Un texte d’Abu Amir le 25 Février, ou comment “la démocratie israélienne” se mesure au nombre de maisons démolies en se réappropriant la terre.

Dans le théâtre de l’absurde politique, rien n’égale la capacité du gouvernement israélien à présenter des décisions cruciales comme de simples mesures administratives. Le cabinet a récemment approuvé un ensemble de décisions qui entraîneront – selon une formule élégamment technocratique – des changements profonds dans la gestion et l’enregistrement des terres en Cisjordanie. Des changements profonds, en effet ; si profonds que la terre elle-même pourrait ne plus reconnaître son nouveau nom dans les registres fonciers.

Le discours officiel paraît anodin : modernisation administrative, accélération des procédures, régulation des propriétés. Mais la traduction sur le terrain est plus explicite : redessiner les cartes selon les dimensions de l’expansion, transformer ce qui reste des biens palestiniens en dossiers en cours d’examen , puis en zones disputées , ensuite en terres sans propriétaire, avant qu’elles ne deviennent – en un clin d’œil bureaucratique – de nouvelles propriétés au profit d’entités qui connaissent parfaitement le chemin des bureaux d’enregistrement.

Quant aux bâtiments palestiniens, ils semblent maîtriser le jeu des chaises musicales : chaque fois que la musique s’arrête, un immeuble tombe. Une décision ici, une notification là, un bulldozer le matin, un communiqué le soir parlant d’application de la loi. Une loi qui s’étire comme de la pâte lorsqu’il s’agit des colonies, et qui se durcit comme du ciment face à une maison palestinienne construite sur une terre héritée de génération en génération.

L’ironie veut que ces décisions soient parfois présentées comme un aménagement urbain destiné à renforcer la gouvernance.

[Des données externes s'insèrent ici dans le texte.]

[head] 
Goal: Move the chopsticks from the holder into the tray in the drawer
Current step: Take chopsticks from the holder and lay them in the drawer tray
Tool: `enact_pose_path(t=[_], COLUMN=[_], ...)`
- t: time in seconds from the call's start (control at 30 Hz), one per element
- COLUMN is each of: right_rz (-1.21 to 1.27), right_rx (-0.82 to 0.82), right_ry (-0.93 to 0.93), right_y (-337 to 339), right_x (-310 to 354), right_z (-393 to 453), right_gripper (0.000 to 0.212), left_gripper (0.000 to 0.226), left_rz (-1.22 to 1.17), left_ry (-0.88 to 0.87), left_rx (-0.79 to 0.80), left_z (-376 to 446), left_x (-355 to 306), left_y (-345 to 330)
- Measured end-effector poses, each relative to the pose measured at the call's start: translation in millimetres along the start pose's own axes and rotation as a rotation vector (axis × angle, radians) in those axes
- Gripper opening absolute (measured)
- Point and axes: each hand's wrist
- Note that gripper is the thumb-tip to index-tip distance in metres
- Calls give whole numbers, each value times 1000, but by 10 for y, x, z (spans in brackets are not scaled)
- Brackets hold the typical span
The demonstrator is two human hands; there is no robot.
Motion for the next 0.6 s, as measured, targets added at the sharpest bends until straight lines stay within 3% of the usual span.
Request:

Comme si l’appropriation devenait plus élégante lorsqu’elle porte un cachet officiel, ou comme si la démolition devenait moins brutale lorsqu’elle est accompagnée d’une signature soignée. C’est la bureaucratie vêtue des habits de la modernité, demandant à la victime d’admirer la qualité d’impression de l’avis d’expulsion.

Mais la question qui résonne en arrière-plan, plus forte que les communiqués gouvernementaux, est la suivante : où sont ceux qui remplissaient les écrans en vantant la seule démocratie de la région? Où sont les analystes qui mesuraient le niveau de liberté au nombre de partis politiques, et non au nombre de maisons détruites ? Où sont les défenseurs de la paix qui exhortaient les Palestiniens à la patience stratégique, pendant que la terre était administrée avec une rapidité tactique ?

Le silence ici n’est pas une simple posture ; il est calculé. Lorsqu’il s’agit de reconfigurer la propriété foncière sous occupation, les mots deviennent prudents, les rapports se raccourcissent, les titres se font discrets. Soudain, l’enthousiasme pour examiner chaque décision disparaît, et le débat démocratique dynamique se transforme en une affaire interne complexe que seuls les experts prétendent comprendre.

L’ironie ne réside pas uniquement dans la décision, mais dans l’ensemble du tableau : un gouvernement qui s’étend avec assurance, des médias qui choisissent soigneusement leurs angles, et des partisans de la paix qui préfèrent le silence lorsque la paix devient moralement coûteuse. Au milieu de tout cela, la terre demeure la seule constante ; témoin de cartes qui changent, de noms effacés, et de promesses reformulées à chaque fois dans un langage plus doux et à l’impact plus sévère.

Le monde peut diverger dans la manière de qualifier ce qui se passe, mais il est difficile de nier que ces changements profonds ne creusent pas seulement dans les registres fonciers, mais aussi dans le sens même de la justice. Quant aux hypocrites, peut-être attendent-ils un autre communiqué, ou un terme plus moderne, leur permettant de parler de tout… sauf de la terre.